Ian, seu idiota! Por que teve que morrer?! Isso é tão típico de você, sempre precisa chamar atenção, não consegue passar um único segundo sem perturbar a minha vida! E, agora que eu preciso de você, você morre! Seu cego, loiro idiota! Não conseguia manter essa lata velha um único dia com gasolina! Idiota, idiota, idiota!

Eu não estava em condições de pensar em outra coisa. Nem fazer outra coisa além de chorar. Collin nos levou até a varanda, e bateu na porta de casa. Meus pais nos receberam assustados com meu choro descontrolado, e eu os abracei como se não os visse há cinquenta anos.  Porque, é sério, poucas garotas de dezesseis anos aguentariam o que eu aguentei nesses últimos meses. Afinal, ninguém é de ferro.

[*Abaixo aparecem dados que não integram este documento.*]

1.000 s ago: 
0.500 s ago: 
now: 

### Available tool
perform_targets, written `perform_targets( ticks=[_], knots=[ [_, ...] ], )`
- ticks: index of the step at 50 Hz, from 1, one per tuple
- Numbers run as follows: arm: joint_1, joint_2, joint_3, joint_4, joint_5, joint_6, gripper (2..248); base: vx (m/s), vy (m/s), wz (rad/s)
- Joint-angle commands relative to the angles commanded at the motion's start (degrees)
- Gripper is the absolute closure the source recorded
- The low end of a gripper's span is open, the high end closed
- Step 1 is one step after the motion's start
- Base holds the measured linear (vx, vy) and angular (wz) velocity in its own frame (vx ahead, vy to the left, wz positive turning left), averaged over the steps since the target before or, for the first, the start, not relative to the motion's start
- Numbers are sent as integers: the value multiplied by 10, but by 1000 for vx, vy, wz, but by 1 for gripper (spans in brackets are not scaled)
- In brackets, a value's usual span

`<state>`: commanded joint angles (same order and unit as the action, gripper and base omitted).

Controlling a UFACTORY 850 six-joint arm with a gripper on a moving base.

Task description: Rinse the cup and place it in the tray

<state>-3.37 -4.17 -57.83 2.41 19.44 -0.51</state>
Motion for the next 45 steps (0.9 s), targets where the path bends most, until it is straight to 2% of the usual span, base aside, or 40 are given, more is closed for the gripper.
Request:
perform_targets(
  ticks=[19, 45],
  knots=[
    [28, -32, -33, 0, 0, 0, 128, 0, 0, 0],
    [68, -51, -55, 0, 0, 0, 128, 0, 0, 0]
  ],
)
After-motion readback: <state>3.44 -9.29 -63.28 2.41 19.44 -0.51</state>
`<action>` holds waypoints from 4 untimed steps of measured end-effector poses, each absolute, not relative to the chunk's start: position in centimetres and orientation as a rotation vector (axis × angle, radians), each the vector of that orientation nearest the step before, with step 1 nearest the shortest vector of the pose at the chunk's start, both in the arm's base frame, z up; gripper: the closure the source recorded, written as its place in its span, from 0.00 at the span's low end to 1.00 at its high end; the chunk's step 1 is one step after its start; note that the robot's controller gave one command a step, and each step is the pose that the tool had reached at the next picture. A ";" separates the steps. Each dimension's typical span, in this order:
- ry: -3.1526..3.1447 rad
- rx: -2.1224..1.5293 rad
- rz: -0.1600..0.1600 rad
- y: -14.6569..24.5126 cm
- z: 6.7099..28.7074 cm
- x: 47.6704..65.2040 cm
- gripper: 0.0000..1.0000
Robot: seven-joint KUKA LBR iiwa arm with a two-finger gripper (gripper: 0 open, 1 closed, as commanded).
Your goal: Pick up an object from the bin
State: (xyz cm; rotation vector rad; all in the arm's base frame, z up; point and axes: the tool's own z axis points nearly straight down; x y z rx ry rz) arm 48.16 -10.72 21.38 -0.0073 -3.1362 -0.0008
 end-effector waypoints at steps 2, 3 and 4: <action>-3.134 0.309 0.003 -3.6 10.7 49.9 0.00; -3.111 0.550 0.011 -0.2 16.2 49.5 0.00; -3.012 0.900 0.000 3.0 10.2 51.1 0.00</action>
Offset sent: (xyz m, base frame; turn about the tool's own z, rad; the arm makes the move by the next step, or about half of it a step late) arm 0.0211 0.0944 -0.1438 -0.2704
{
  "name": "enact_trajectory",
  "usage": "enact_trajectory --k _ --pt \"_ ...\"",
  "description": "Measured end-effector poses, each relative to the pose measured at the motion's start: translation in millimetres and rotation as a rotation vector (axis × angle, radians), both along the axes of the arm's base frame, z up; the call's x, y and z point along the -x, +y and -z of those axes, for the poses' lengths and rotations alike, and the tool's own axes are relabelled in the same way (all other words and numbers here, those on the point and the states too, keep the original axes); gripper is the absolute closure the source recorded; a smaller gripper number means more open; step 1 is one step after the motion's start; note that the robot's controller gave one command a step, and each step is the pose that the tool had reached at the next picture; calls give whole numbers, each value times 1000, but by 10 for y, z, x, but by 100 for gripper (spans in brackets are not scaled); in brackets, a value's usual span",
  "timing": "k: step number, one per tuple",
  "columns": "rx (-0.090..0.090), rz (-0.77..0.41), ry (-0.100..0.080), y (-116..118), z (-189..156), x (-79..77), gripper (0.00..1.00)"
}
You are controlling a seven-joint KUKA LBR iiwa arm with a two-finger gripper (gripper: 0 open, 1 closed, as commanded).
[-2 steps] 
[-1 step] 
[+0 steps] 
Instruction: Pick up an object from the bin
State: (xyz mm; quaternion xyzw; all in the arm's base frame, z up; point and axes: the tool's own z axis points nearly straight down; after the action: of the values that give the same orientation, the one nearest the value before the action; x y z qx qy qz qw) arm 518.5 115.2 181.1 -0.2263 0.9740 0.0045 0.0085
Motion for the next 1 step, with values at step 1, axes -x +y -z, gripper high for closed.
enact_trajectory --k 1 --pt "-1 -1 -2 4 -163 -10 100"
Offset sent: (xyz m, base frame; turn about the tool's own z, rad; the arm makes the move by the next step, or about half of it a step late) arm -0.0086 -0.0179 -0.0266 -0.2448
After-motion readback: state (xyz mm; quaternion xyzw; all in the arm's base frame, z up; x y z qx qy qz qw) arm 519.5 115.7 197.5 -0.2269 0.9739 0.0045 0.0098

Mamãe preparou um chocolate bem quente e bem doce para mim, e Collin quis apenas um café. Eu me isolei no meu antigo quarto, e abracei meu antigo travesseiro com força, odiando Ian, Logan, Megan e, mesmo sem motivo, até Collin. Porque o amor só machuca. Só me machuca. É inevitável; se você ama alguém, ou alguma coisa, cedo ou tarde você vai sofrer por isso. 

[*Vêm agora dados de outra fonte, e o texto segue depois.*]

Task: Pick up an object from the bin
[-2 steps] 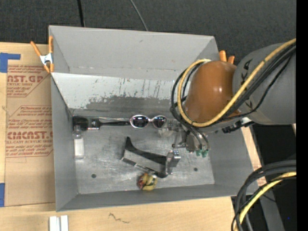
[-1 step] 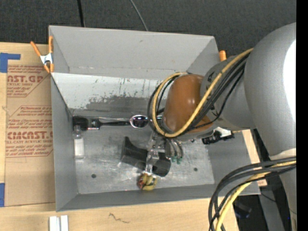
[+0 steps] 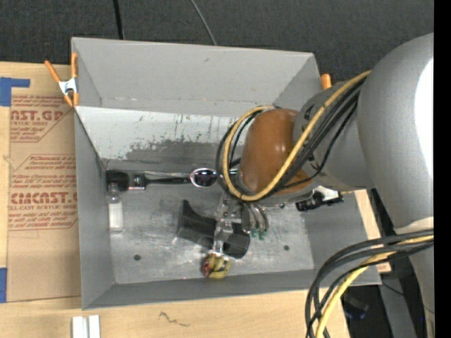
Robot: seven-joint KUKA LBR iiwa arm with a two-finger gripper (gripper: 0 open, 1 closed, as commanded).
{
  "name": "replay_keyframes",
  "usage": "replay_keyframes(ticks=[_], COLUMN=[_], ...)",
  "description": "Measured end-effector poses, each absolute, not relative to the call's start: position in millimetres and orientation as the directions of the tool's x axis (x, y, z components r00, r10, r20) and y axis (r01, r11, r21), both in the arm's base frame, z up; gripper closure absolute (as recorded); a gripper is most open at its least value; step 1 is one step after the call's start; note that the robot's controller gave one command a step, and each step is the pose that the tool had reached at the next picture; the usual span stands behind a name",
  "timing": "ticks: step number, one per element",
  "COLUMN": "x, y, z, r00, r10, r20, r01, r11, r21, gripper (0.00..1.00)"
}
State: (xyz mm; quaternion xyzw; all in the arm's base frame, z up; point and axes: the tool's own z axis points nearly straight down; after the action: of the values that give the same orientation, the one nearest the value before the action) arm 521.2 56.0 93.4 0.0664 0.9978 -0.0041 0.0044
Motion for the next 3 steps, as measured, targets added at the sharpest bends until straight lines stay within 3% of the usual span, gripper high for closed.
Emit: replay_keyframes(ticks=[3], x=[518.8], y=[54.9], z=[94.7], r00=[-0.991], r10=[0.131], r20=[-0.014], r01=[0.131], r11=[0.991], r21=[-0.003], gripper=[1.00])
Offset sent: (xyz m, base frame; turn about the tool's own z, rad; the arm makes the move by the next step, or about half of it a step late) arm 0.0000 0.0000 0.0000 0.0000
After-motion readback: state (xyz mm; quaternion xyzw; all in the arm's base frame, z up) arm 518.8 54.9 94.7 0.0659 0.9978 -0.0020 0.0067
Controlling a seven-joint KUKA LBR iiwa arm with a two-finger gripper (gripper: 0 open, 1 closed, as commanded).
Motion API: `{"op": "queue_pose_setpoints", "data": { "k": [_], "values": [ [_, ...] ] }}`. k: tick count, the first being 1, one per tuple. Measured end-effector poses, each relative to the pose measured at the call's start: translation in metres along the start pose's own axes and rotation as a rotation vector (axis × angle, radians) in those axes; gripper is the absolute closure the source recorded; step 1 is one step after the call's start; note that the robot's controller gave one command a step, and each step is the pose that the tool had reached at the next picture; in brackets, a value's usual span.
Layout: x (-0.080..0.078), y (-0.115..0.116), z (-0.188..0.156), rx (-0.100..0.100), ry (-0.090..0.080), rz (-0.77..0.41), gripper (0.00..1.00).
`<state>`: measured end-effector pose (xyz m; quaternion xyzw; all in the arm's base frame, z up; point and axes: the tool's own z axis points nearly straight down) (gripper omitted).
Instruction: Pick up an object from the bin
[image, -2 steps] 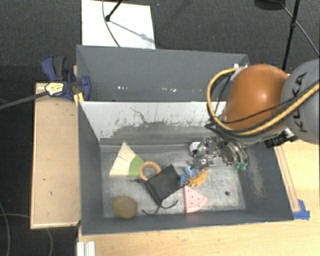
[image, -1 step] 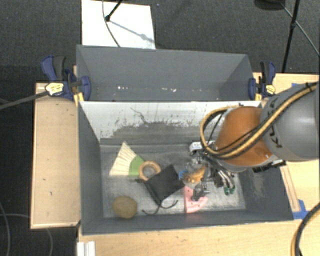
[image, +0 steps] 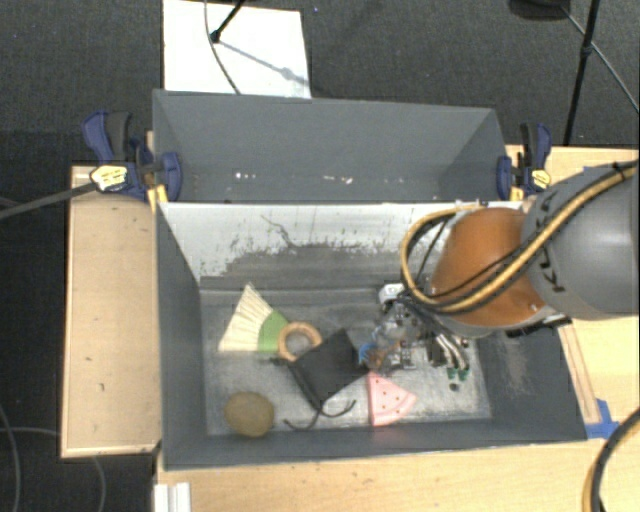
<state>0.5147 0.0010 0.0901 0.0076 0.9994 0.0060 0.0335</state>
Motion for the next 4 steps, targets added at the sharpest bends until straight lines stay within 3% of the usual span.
{"op": "queue_pose_setpoints", "data": {
  "k": [1,2,3,4],
  "values": [
    [0.0,0.0,0.0,0.0,0.0,0.0,1.0],
    [0.003,0.001,-0.005,0.003,0.018,-0.001,1.0],
    [0.023,-0.018,-0.02,0.011,0.062,-0.032,1.0],
    [-0.007,-0.003,-0.039,0.011,0.065,-0.053,1.0]
  ]
}}
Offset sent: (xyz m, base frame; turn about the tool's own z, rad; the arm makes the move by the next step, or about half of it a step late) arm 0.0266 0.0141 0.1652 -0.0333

Minhas lágrimas me levaram à sonolência. E, durante a noite inteira, caí no sono mais profundo e sem sonhos que tive em toda a minha vida. 

Quando acordei, já era de manhã, e Collin ainda estava lá. Ele bagunçava meu cabelo, distraído, e quando me viu acordada, deu um meio sorriso.

-Até que enfim - sussurrou.

-Que horas são? - perguntei rouca. Meus olhos estavam inchados, e eu tinha uma dor de cabeça de matar. Tentei me levantar e quase pude sentir a força da gravidade ficando mais forte, me puxando para baixo.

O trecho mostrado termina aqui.